INFORMATION SHOWN:

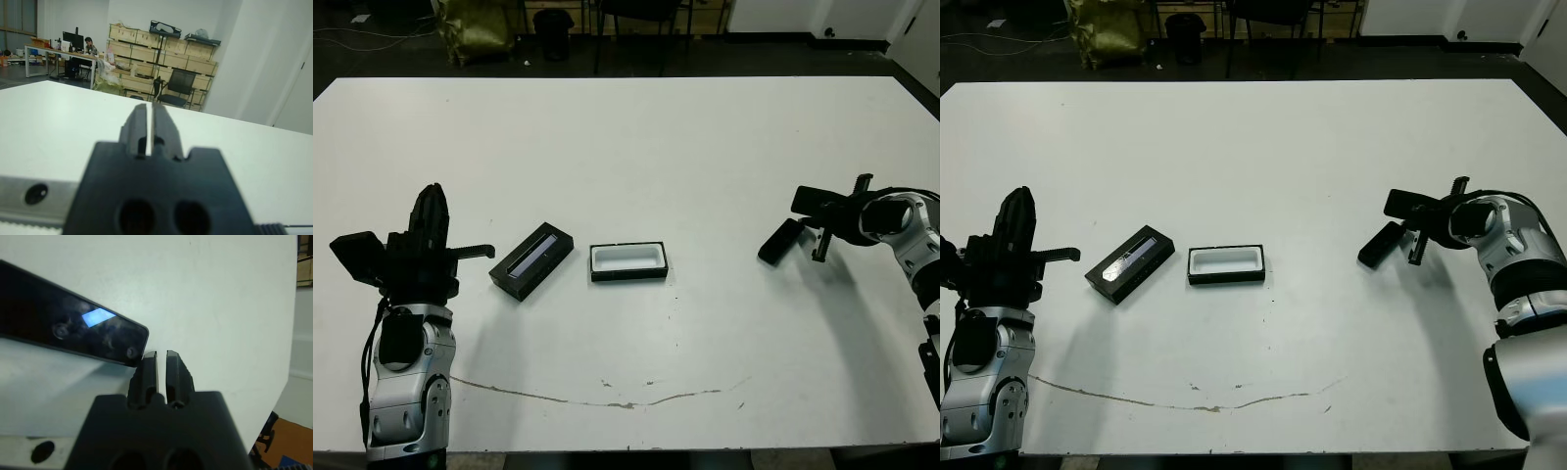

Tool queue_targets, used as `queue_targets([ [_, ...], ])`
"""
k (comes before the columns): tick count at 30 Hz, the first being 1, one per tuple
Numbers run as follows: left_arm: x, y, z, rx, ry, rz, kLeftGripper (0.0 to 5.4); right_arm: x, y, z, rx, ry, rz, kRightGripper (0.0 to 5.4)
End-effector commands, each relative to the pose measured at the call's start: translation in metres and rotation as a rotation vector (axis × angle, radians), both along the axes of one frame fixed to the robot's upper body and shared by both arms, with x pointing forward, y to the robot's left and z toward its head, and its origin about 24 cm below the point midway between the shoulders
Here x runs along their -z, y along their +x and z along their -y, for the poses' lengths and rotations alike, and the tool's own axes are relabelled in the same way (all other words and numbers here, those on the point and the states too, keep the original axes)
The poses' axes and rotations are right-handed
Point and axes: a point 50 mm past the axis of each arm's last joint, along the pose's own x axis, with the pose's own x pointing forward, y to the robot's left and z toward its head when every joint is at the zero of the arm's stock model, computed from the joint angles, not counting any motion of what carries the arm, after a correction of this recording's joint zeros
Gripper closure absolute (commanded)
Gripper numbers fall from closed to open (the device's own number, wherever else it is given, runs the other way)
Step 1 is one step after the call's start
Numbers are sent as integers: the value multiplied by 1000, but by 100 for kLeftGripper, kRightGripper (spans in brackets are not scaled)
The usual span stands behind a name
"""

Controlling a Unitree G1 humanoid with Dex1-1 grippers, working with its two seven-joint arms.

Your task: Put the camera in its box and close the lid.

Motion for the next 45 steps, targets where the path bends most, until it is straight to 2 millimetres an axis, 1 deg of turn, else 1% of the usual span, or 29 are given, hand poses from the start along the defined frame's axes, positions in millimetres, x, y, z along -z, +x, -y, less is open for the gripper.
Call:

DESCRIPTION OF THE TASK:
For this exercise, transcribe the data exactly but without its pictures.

WRITTEN REPLY:
Tool queue_targets, used as `queue_targets([ [_, ...], ])`
"""
k (comes before the columns): tick count at 30 Hz, the first being 1, one per tuple
Numbers run as follows: left_arm: x, y, z, rx, ry, rz, kLeftGripper (0.0 to 5.4); right_arm: x, y, z, rx, ry, rz, kRightGripper (0.0 to 5.4)
End-effector commands, each relative to the pose measured at the call's start: translation in metres and rotation as a rotation vector (axis × angle, radians), both along the axes of one frame fixed to the robot's upper body and shared by both arms, with x pointing forward, y to the robot's left and z toward its head, and its origin about 24 cm below the point midway between the shoulders
Here x runs along their -z, y along their +x and z along their -y, for the poses' lengths and rotations alike, and the tool's own axes are relabelled in the same way (all other words and numbers here, those on the point and the states too, keep the original axes)
The poses' axes and rotations are right-handed
Point and axes: a point 50 mm past the axis of each arm's last joint, along the pose's own x axis, with the pose's own x pointing forward, y to the robot's left and z toward its head when every joint is at the zero of the arm's stock model, computed from the joint angles, not counting any motion of what carries the arm, after a correction of this recording's joint zeros
Gripper closure absolute (commanded)
Gripper numbers fall from closed to open (the device's own number, wherever else it is given, runs the other way)
Step 1 is one step after the call's start
Numbers are sent as integers: the value multiplied by 1000, but by 100 for kLeftGripper, kRightGripper (spans in brackets are not scaled)
The usual span stands behind a name
"""

Controlling a Unitree G1 humanoid with Dex1-1 grippers, working with its two seven-joint arms.

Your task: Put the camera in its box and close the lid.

Motion for the next 45 steps, targets where the path bends most, until it is straight to 2 millimetres an axis, 1 deg of turn, else 1% of the usual span, or 29 are given, hand poses from the start along the defined frame's axes, positions in millimetres, x, y, z along -z, +x, -y, less is open for the gripper.
Call:

At this stage, the exercise is finished.